Медленно текло время в ожидании. Уже и солнце ярко залучилось вдали и роса на травах стала блекнуть, испаряться. Я даже вздремнул, прислонясь к тёплому прикладу ружья. И вдруг вдали мелькнул силуэт. Жёлтое пятнышко. Я протёр кулаком глаза, и пятнышко постепенно стало проявляться. У него появились узкое туловище, точёные ножки, изящная головка. И рожки. Крохотные, лирообразные рожки. Джейран. Он самый…
У меня от волнения застучало в висках, запершило в горле.
Вот животное взлетело на холм. И застыло в лучах утреннего солнца. Как самшитовая статуэтка.
Для выстрела было далековато. И я короткими перебежками, а где ползком от камня к камню, от кустика к кустику, стал приближаться к замершему джейрану. В азарте скрадывания я даже стал забывать о ружье.
А когда до животного оставалось всего каких-нибудь пятьдесят шагов – прицелься и стреляй – меня удивила его невозмутимость. Я уже не таился и перешёл на обычный шаг, держа ружьё наготове.

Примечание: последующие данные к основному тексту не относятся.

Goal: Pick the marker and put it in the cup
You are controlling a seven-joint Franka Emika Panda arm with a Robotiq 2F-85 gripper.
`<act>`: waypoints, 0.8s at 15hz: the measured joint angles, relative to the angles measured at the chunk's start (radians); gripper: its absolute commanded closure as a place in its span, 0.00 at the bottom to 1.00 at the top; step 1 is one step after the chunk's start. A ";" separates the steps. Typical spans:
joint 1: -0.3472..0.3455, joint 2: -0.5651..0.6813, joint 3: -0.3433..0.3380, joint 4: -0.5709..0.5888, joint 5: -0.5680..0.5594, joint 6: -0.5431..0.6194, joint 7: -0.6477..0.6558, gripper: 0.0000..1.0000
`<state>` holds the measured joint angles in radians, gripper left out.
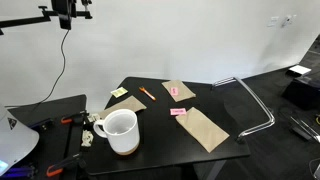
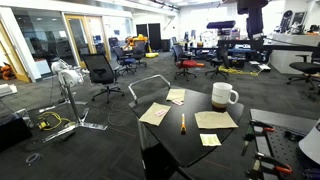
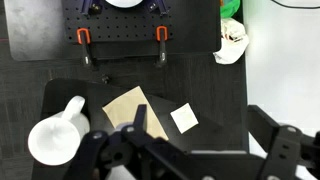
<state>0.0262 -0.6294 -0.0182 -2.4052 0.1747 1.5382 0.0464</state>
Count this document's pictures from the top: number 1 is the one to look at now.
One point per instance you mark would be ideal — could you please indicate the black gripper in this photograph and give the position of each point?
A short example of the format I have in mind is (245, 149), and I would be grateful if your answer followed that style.
(63, 6)

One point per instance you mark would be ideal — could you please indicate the orange marker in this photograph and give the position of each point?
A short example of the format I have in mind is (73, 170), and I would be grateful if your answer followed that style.
(147, 94)

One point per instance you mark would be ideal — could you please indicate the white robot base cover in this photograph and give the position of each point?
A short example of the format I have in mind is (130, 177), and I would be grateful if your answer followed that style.
(15, 140)

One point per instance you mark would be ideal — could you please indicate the yellow-green sticky note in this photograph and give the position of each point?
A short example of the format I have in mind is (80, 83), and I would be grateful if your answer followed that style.
(119, 92)

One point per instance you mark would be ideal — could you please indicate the small white paper scrap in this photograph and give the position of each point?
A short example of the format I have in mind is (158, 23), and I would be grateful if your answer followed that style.
(94, 117)

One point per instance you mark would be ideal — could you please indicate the plain brown paper envelope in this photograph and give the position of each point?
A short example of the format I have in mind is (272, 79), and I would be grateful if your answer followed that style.
(131, 104)

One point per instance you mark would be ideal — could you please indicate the crumpled white paper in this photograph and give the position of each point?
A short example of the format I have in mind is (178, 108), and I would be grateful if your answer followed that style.
(87, 138)

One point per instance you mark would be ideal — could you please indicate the small pink sticky note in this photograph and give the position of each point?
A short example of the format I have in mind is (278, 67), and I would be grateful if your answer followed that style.
(174, 91)

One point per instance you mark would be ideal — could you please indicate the white mug with cork base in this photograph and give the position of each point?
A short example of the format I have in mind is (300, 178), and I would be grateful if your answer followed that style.
(123, 140)

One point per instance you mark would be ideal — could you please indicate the brown envelope with pink note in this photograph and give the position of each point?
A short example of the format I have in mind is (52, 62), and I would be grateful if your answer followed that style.
(185, 94)

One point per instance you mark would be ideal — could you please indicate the wide pink sticky note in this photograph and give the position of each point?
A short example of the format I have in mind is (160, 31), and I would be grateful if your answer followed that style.
(178, 111)

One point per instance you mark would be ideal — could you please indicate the large brown paper envelope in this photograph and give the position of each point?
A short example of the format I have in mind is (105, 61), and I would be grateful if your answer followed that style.
(203, 130)

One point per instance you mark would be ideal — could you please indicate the flat white box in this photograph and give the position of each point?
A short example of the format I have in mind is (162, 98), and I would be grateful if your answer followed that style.
(299, 70)

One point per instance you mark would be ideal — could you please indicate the black box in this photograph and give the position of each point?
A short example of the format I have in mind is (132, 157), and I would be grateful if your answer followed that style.
(300, 93)

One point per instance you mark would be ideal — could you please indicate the chrome tube chair frame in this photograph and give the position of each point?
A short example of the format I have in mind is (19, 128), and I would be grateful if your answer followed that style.
(256, 98)

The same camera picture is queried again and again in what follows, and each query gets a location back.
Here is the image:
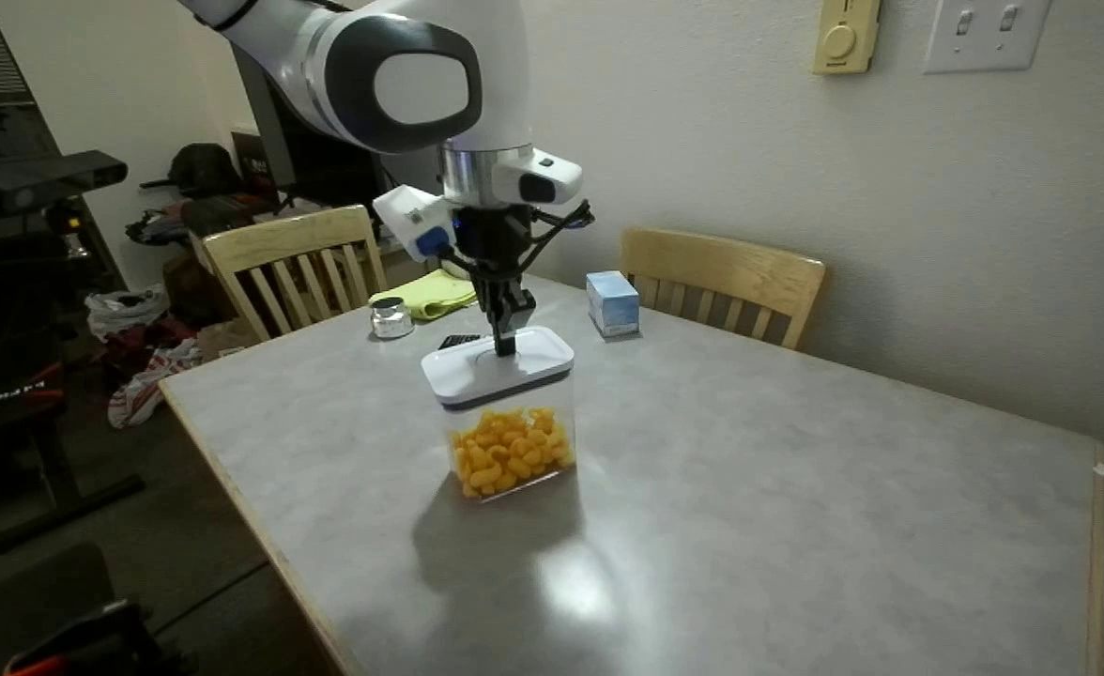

Ведь джейран видит меня, а если не видит, то безусловно чует… Вон он как стрижёт ушками и водит влажными ноздрями. Но почему не убегает от заклятого своего врага – человека со стреляющей «палкой»?..
Это меня удивляло, но более всего раздражало. Такого поведения никак нельзя было ожидать от столь осторожного дикого животного.
Вот джейран уже совсем рядом. Мы смотрели в упор друг на друга. Можно поднять под ногами острый отщип и метким ударом свалить «храбреца».
– Ну что ты стоишь? – процедил я сквозь зубы и ткнул стволом ружья в сторону упрямого животного.
Но оно, как загипнотизированное, продолжало стоять.
– Кому говорят?! – закричал я.
И только тогда джейран напрягся, как струна, не двигаясь с места. Это окончательно вывело меня из терпения. Я бабахнул из обеих стволов в небо. Рассыпались в стороны, пролетавшие неподалёку дикие сизари, эхо шарахнулось в скалы и вернулось ко мне. Джейран, высоко вскидывая задние ноги к небу, молнией летел по бестропью в высоких гривастых травах. Только мелькала белая «бабочка» его подхвостья.
Вечером Мурад с укоризной выслушал мой рассказ. Потом встал из-за стола, подошёл к окошку. Распахнул скрипучие створки. Потянуло освежающим сквозняком.
– Я же говорил тебе, не бери ружьё, – сказал егерь.
– Почему? – не понял я.
– Ах, да! – вздохнул друг. – Виноват я, прости, забыл предупредить, что джейран-то слепой…
– Слепой? – удивился я. – Ранили?
– Считай, что так, – ответил Мурад. – В предгорье геологи нашли руду. Завод построили. Воздух стал травиться.
«Вон оно что…» – горечь и обида запоздало обожгли моё нутро. Словно это я, а не кто-то другой, нанёс боль животному, то есть мог добавить страданий или… прекратить. Но и то, и другое было бы преступлением перед природой, её обитателями, за которых «мы в ответе».
Помню, Мурад часто любил повторять: «Всевышний дал нам сердце, а мы забываем иногда, как им пользоваться». Хорошо, что я тогда не забыл библейской мудрости моего друга.